Clara blushed at his flattery but felt a wealth of burning questions rise from within. “You're
holding
my hair,” she began. “I'm so curious about the physical properties of your world.…”

“I did not expect to be able to touch your hair, to hold it. But once Mrs. Northe-Stewart set it on the floorboards where I died, it came easily into my hand. We'll be learning about the strange ways of this world together, you and I…”

Clara blinked, trying not to think of the place where he died.

Louis continued as if floodgates of language were opened. “I wasn't sure it would work, but I've made great strides in tactile, localized magic. And here I am.” He stared at her lovingly. “You're still a bit loud, darling.” He gestured around her, as if to her person, her presence.
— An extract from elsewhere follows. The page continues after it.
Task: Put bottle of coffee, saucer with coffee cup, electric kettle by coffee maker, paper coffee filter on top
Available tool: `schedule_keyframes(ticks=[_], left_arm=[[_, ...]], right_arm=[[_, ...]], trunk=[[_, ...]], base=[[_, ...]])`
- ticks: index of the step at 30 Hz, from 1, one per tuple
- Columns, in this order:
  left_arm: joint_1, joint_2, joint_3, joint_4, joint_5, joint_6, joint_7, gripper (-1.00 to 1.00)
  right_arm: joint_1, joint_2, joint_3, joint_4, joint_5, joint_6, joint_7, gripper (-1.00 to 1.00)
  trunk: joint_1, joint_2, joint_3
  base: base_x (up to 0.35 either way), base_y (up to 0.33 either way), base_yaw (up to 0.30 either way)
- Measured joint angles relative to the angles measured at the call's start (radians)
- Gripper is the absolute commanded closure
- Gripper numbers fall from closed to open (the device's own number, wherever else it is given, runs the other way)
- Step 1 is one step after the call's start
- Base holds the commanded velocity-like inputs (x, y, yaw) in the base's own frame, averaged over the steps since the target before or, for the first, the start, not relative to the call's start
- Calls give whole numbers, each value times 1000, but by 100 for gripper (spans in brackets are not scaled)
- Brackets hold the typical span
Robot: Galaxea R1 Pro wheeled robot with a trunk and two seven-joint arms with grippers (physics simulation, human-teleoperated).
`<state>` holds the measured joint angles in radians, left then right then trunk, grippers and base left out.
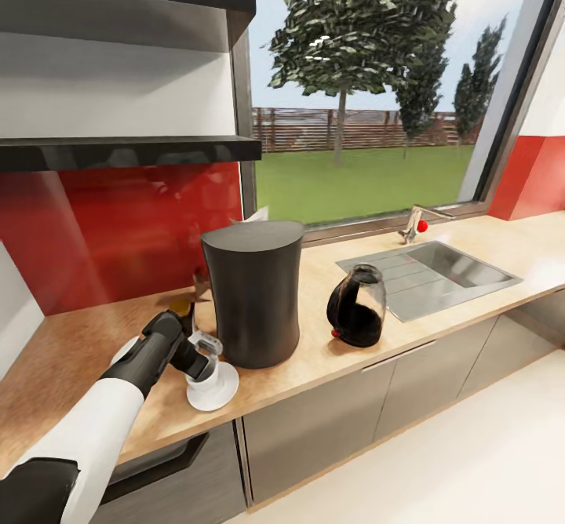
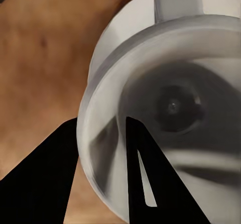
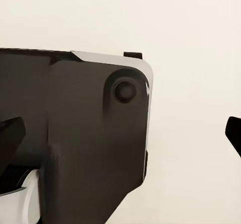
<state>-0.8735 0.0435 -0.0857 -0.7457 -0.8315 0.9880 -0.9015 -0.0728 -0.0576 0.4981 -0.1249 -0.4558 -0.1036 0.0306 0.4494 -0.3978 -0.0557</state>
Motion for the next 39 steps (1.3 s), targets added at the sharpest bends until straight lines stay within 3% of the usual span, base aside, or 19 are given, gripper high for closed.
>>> schedule_keyframes(ticks=[7,8,12,26,27,39], left_arm=[[0,-8,-3,0,1,-1,6,100],[0,-27,-4,0,5,-1,36,100],[0,-37,-5,0,6,-6,87,100],[1,-38,-5,0,18,-6,86,100],[1,-38,-5,0,18,-6,86,-100],[1,-36,-5,-1,17,-7,86,-100]], right_arm=[[0,0,1,1,0,0,0,-100],[0,0,1,1,0,0,0,-100],[0,0,2,2,0,0,0,-100],[0,1,1,1,0,0,0,-100],[0,1,1,1,0,0,0,-100],[0,0,2,2,0,0,0,-100]], trunk=[[0,0,0],[0,0,0],[0,0,0],[0,0,0],[0,0,0],[0,0,0]], base=[[0,0,0],[0,0,0],[0,0,0],[0,0,0],[0,0,0],[0,0,0]])
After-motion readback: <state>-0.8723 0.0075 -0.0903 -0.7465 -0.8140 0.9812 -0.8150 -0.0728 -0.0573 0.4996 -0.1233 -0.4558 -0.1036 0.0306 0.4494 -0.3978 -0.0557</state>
She stared at him, unsure what to say.

“Don't worry.” He chuckled softly. “I doubt it's something you can adjust as if it were repositioning a hairpin. You're a force of nature, Clara. And I believe in the laboratory we created one. A force of nature.
That's
the Eterna Compound. It isn't what you think. In the end, the compound had nothing to do with immortality.”

“What, then?”

“That's what I'm trying to find out. Something didn't want us to bring our compound to fruition.”

“The British—”

“No. Not the British. Not any one person or government. But
entities.
Other forces of nature out there, hardly as pretty as you. As I died, I saw dark, terrible things. I wish someone had warned us like they warned Feizer.”

“Who?”

“Bartholomew Feizer, his specialty was the mind. He was on leave in France. I never met him, but he sent a note saying hysterical women in his life, upon premonitions of disaster, demanded he not return. Turns out they were correct. Women are accused often of that, when they're really on to something—”

“Yes,
institutionalized
often, just for having intelligence, wisdom, psychic gifts, or, heaven forbid, any kind of romantic appetite.” She growled through clenched teeth. “Where is that note, from Feizer?”

“Ash in the fireplace,” Louis replied. “No matter, we didn't have enough time to heed the warning. We were dead within the next hour, at the hands of shadows straight from hell. Inky silhouettes manifested as if in reaction to our work. They struck against our work. Because, if you'll follow me, I think what we crafted is actually a
Ward.

At this word, Louis's excitement built. When alive, he'd have flushed and his hazel eyes would have taken on a glow. But now only an additional breeze burst from his transparent form. “That's what went wrong, and that's what you have to reproduce.
That's
why the spirits reacted in the Trinity lot; they were trying to tell you
not
to destroy our work. It's vital. It will stand as a wall between life and what killed us.”

“I want to be very sure I understand what you mean by Ward, Louis. We've no room for misunderstanding.”

“We had created a Ward inside a house that had already been tainted: the carvings on the upper floors, the ‘door' carved into the downstairs wall. The space was neutral once, but not when we died. Goldberg used to be a reasonable man, but something got to him. He'd gone truly mad and we didn't see it. He let something into that place.”